Deux vins doux suisses

Retour sur deux vins doux ayant récemment accompagnés nos tartes à l’orange.

 

 

Pinot gris 2004 de Neuchâtel
issu de vendanges tardives

Nez de coing, de cire, mais surtout d’épices (cannelle) et raisins secs. Robe légèrement orangée. La bouche présente une concentration agréable, une acidité fine, une liqueur fondue, Un vin équilibré, de bonne longueur, auquel on pourrait reprocher, peut-être, une légère dureté en bouche.

Voila le vin qui a fait mentir mon texte posté il y a cinq ans dans la première version d’un forum vin francophone : « Neuch, quand on n’a pas le climat, on fait pas » ! (ci-dessous) :

Suite à la dégustation d’un second vin « de dessert » suisse régional (arc jurassien), offert dernièrement (Pinot Gris 1999, encavage de la ville de neuchâtel), je me suis remémoré cette blague de Coluche, où un couple de belges, perdus quelque part sur une route de la campagne française, s’en allait demander la route à suivre à un paysan, et se voyait répondre :

 » quand on sait pas, eh ben, on va pas ! »

Il s’agissait d’un autre prétendu vin de dessert, neuchatelois donc cette fois-ci, après un premier, issu du vignoble jurassien (Suisse) de Buix (cf, forum CR de dégustation « Clos du Canton »).

 

« quand on n’a pas le climat, on fait pas » serait-je tenté d’écrire.

 

Je n’ai nullement l’intention de faire un inventaire de l’ensemble des défauts dudit vin, mais son premier défaut est à mes yeux de ne pas avoir de qualité.

Dommage surtout que ce genre de flacon existe.

Cela fait mal d’ouvrir une bouteille pour constater que l’on est devant un vin de type « abus de confiance ».

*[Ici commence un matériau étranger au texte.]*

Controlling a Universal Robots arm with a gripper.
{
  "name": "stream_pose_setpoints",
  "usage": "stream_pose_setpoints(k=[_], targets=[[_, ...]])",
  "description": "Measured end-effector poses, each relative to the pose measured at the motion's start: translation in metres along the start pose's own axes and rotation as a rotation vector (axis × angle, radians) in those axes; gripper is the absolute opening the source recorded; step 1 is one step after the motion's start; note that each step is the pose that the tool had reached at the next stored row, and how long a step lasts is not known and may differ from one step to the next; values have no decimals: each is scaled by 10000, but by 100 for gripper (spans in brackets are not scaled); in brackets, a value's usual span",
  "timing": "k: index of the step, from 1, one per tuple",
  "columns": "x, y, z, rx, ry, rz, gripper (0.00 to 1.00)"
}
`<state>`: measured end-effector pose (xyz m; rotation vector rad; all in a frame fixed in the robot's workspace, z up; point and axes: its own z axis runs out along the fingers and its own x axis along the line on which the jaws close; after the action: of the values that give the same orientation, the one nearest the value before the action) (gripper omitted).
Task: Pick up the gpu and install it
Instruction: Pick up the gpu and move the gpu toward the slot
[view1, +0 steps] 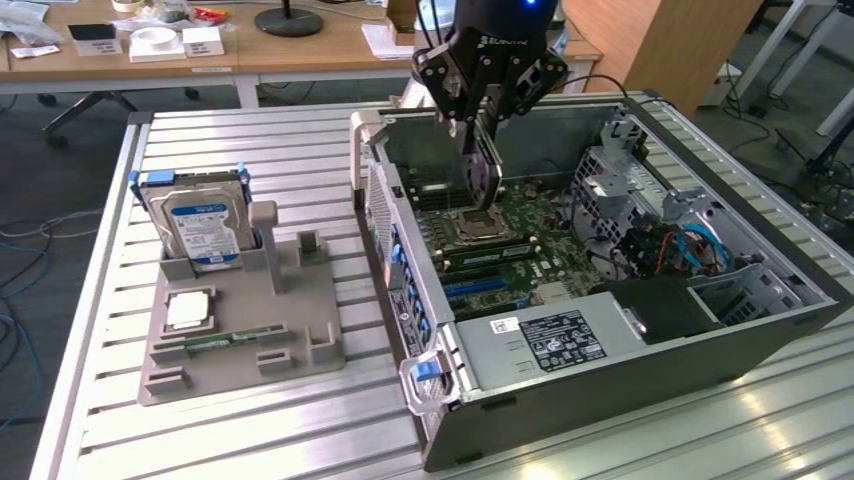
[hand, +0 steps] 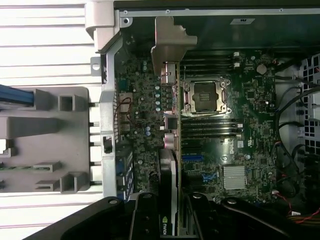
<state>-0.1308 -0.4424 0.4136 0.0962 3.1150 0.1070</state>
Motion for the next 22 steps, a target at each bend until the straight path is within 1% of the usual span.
stream_pose_setpoints(k=[22], targets=[[-293, 18, 8, 0, 0, 0, 27]])
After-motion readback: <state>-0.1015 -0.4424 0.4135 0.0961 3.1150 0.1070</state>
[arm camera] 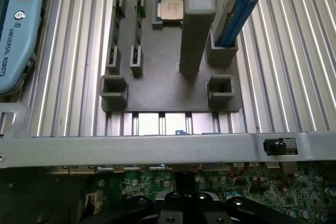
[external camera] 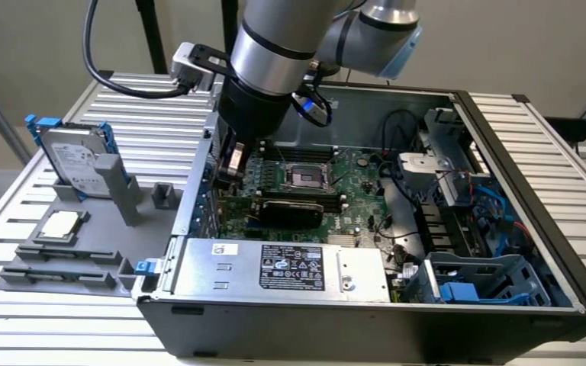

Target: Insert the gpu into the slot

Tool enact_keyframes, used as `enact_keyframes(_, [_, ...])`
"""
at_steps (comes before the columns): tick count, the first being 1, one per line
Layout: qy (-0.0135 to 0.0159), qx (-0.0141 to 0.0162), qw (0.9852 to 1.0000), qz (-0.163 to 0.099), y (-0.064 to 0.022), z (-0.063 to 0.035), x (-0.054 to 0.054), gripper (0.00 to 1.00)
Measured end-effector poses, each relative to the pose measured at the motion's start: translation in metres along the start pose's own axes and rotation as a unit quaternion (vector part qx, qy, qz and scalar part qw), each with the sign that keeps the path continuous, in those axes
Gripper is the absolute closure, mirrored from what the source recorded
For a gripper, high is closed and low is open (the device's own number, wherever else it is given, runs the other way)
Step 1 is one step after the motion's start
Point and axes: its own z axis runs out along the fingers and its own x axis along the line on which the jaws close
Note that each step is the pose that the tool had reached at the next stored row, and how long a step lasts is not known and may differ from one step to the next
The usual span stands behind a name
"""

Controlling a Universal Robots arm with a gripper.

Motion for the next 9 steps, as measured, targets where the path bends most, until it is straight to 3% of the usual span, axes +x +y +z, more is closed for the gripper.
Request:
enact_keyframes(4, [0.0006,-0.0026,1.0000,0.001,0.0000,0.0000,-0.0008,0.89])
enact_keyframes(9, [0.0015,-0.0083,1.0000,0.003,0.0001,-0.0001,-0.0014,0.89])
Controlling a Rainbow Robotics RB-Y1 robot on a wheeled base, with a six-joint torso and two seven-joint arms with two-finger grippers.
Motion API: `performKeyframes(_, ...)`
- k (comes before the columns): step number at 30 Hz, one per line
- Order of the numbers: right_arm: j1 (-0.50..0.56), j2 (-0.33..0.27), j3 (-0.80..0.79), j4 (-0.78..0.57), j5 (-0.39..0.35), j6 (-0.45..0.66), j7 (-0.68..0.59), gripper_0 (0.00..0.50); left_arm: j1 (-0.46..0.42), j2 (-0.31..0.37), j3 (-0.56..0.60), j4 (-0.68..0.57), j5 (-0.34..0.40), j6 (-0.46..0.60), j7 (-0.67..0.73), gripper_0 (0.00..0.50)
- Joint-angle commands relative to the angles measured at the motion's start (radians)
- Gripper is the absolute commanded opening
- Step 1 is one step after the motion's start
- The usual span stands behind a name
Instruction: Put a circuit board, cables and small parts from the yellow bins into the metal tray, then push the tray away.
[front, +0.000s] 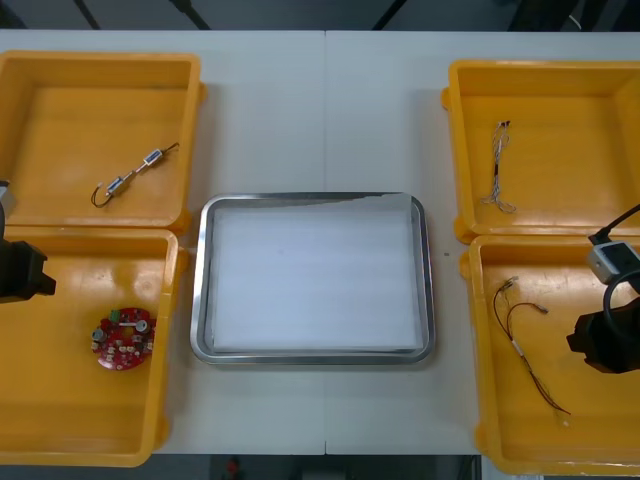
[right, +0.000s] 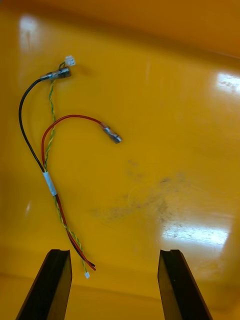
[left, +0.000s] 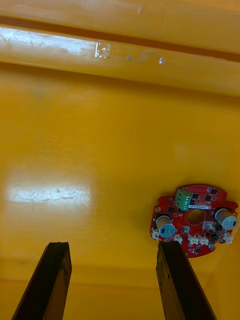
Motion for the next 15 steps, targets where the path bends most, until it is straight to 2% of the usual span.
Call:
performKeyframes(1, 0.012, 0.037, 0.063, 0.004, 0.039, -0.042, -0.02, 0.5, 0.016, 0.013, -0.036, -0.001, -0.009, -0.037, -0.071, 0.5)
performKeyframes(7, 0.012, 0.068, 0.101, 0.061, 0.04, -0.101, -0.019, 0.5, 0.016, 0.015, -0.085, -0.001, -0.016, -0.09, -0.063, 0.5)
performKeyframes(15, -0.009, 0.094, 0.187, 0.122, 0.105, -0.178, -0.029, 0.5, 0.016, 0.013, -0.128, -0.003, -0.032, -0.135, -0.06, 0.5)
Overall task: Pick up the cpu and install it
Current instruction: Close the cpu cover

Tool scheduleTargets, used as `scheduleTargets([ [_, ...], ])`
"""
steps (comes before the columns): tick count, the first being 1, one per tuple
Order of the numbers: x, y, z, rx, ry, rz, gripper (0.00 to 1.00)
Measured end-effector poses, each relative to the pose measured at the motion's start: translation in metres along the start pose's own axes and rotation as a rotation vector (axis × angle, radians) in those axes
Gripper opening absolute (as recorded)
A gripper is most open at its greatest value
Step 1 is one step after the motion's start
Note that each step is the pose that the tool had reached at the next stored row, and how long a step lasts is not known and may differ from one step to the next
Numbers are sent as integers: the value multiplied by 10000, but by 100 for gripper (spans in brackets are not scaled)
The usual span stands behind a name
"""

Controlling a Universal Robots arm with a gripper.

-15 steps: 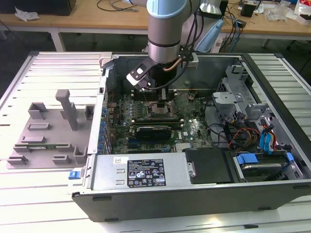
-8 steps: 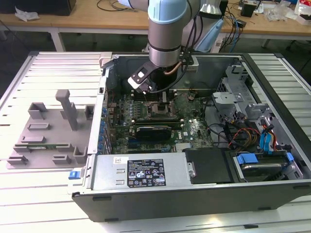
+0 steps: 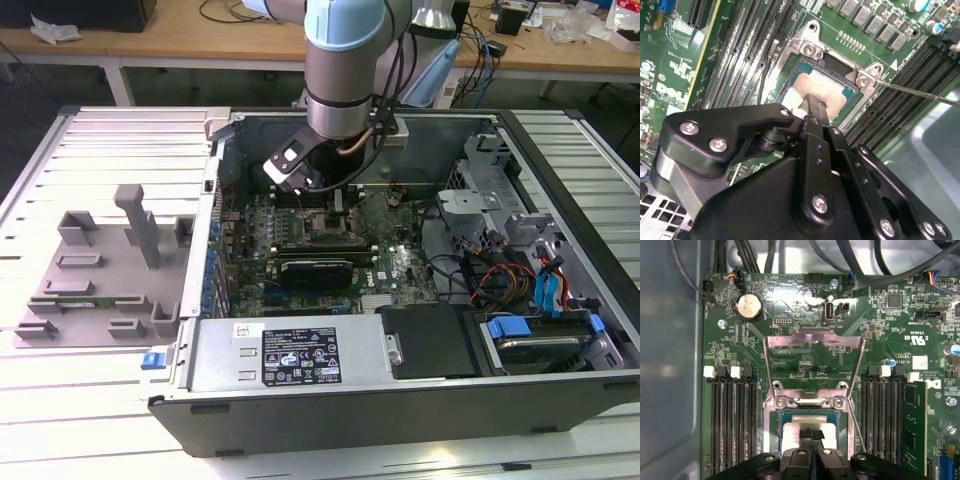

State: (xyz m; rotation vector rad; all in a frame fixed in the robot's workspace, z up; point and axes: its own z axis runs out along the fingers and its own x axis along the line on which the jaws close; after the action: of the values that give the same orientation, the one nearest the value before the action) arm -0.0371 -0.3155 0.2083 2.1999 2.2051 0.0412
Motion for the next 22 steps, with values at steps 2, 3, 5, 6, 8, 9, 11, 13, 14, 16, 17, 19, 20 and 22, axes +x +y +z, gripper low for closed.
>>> scheduleTargets([
  [2, -3, 5, -164, 8, -15, -1, 11],
  [3, -3, 7, -244, 8, -15, -1, 11],
  [5, -2, 12, -367, 7, -15, -1, 11],
  [6, -2, 13, -397, 7, -16, -1, 11],
  [8, -2, 18, -527, 4, -16, -1, 11],
  [9, -2, 21, -614, 2, -16, -1, 11],
  [11, -2, 26, -737, 0, -17, -1, 11],
  [13, -1, 26, -744, -2, -14, -1, 11],
  [14, -2, 27, -765, 0, -18, -1, 11],
  [16, -2, 28, -799, -1, -15, -1, 11],
  [17, -2, 51, -798, 0, -16, -1, 11],
  [19, -2, 226, -788, -1, -15, -1, 11],
  [20, -3, 287, -785, -1, -15, -2, 11],
  [22, -3, 380, -780, -1, -16, -1, 11],
])
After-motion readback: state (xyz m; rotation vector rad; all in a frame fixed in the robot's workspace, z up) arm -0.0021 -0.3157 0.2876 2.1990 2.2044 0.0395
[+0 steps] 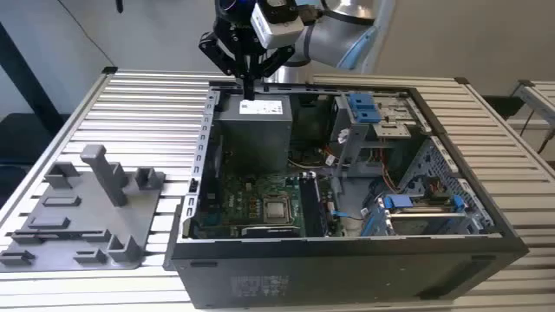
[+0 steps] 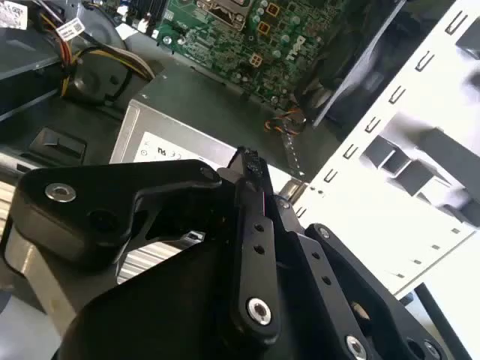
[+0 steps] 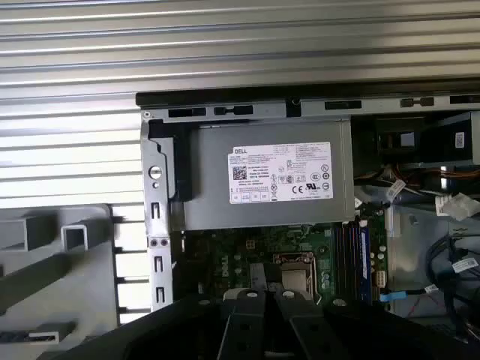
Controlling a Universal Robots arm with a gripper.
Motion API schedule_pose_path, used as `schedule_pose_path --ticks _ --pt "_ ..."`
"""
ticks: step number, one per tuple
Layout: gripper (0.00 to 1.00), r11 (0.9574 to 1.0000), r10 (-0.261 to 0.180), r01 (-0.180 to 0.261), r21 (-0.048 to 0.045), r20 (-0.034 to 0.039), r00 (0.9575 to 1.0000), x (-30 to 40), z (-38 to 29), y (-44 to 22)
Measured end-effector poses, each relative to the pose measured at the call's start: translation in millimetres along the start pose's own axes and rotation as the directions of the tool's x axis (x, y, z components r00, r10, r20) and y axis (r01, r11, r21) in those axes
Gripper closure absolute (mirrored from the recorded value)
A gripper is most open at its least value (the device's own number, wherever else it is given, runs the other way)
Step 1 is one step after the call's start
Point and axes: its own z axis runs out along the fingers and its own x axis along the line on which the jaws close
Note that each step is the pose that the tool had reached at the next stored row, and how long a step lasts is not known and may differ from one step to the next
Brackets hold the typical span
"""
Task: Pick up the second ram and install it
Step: 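Reach for the second ram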
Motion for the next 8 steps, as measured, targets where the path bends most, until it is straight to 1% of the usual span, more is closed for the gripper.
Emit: schedule_pose_path --ticks 8 --pt "0.89 1.0000 0.000 0.000 0.0000 0.0000 1.0000 0.0 0.0 0.0"
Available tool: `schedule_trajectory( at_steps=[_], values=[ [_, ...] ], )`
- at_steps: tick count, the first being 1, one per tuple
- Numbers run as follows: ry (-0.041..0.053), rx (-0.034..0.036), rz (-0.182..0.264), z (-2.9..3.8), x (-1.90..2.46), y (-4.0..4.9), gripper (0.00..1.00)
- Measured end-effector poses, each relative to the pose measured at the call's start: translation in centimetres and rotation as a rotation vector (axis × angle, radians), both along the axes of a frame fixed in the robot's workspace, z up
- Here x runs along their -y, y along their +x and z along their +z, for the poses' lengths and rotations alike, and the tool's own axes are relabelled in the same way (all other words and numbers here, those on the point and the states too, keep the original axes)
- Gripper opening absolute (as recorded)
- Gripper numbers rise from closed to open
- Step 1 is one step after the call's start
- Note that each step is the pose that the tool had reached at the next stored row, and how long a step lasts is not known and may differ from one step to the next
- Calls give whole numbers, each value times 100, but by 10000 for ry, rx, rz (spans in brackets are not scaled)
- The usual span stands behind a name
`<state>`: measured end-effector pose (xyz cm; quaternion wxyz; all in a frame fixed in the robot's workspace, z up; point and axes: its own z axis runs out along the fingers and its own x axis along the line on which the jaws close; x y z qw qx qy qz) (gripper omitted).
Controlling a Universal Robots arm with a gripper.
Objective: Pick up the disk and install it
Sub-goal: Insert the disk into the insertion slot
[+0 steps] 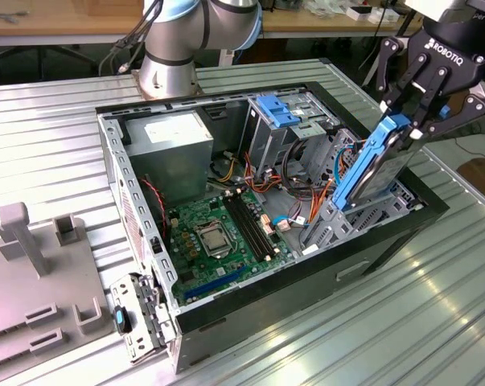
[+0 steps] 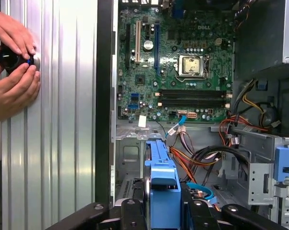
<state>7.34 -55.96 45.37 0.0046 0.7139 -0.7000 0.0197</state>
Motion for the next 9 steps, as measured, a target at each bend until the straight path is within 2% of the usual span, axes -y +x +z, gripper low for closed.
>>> schedule_trajectory(
  at_steps=[9],
  values=[
    [1, 0, -1, -54, 2, 2, 37]
  ],
)
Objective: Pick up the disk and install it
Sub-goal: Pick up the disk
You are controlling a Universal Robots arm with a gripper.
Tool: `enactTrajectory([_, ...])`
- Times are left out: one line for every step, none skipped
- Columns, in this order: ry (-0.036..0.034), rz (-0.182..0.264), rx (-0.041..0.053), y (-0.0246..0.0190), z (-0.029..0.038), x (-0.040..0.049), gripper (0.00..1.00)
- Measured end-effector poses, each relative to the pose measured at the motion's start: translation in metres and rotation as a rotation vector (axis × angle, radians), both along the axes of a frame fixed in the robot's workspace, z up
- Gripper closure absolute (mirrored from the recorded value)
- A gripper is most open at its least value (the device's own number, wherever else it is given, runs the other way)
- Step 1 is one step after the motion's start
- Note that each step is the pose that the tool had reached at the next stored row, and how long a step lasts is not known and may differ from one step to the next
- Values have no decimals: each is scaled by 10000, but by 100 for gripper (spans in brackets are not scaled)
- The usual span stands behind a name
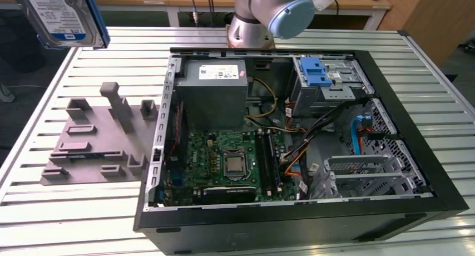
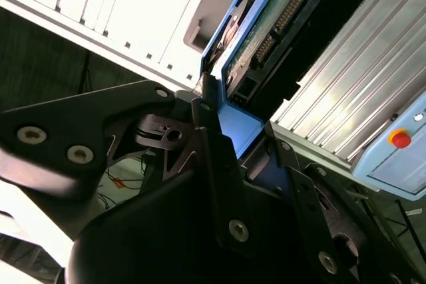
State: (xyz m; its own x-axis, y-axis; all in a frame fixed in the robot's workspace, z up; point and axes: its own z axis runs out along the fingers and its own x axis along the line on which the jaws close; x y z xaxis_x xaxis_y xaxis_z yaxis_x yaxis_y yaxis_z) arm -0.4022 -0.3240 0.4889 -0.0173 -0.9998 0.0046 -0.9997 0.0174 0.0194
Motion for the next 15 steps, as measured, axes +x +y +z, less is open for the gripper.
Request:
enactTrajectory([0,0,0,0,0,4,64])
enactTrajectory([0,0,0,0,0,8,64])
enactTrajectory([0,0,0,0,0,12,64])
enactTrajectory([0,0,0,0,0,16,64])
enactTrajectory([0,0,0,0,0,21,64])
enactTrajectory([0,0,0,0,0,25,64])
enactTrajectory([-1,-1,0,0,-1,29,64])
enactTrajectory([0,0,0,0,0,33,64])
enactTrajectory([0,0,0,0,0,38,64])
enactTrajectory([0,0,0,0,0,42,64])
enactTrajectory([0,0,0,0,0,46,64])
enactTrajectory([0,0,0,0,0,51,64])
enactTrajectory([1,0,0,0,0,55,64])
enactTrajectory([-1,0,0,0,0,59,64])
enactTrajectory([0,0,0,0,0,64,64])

Quels sont donc les professionnels qui réalisent de genre de vins ? Et quelles sont les raisons qui les poussent à vinifier pareilles horreurs ?

 

Car qu’elle est en effet la raison d’exister de ce genre de vins, si ce n’est d’offrir un liquoreux « couleur locale » à des amateurs fiers de leur région, croyant qu’elle est à même de produire tout type de bons vins. Y a-t-il une demande ? Mais alors pourquoi la satisfaire ?

Ce n’est pas la « superbe » étiquette pour daltoniens (fins caractères en jaune et rouge sur fond vert), informant sur le temps d’élevage en fût de chêne (9 mois !!), ou encore « vin de dessert » qui vont changer quoi que ce soit. Pas plus non plus que le fier (et arrogant) tampon précisant que nous avons droit à l’étiquette officielle de la ville ».

 

Ca confinerai au comique, si les efforts réalisés pour produire des vins dignes de ce nom n’existaient pas. Les Chardonnays et Pinot Noir régionaux sont devenus, à force de travail, vraiment intéressants et ne méritent pas de voir ces vins tristes les cottoyer, au risque de leur faire du tort.

 

 

 

Amigne Mitis 2002, Jean-René Germanier
robe or, nez très pur sur le coing, puis à l’ouverture, on perçoit une belle note d’écorce de mandarine. Robe or, la bouche offre une concentration moyenne, la liqueur est ici aussi fondue, mais l’acidité est plus nette, présente, le vin s’affirme davantage en bouche. Note discrète en bouche de tabac blond et de caramel. Il offre une belle droiture et une longueur très intéressante.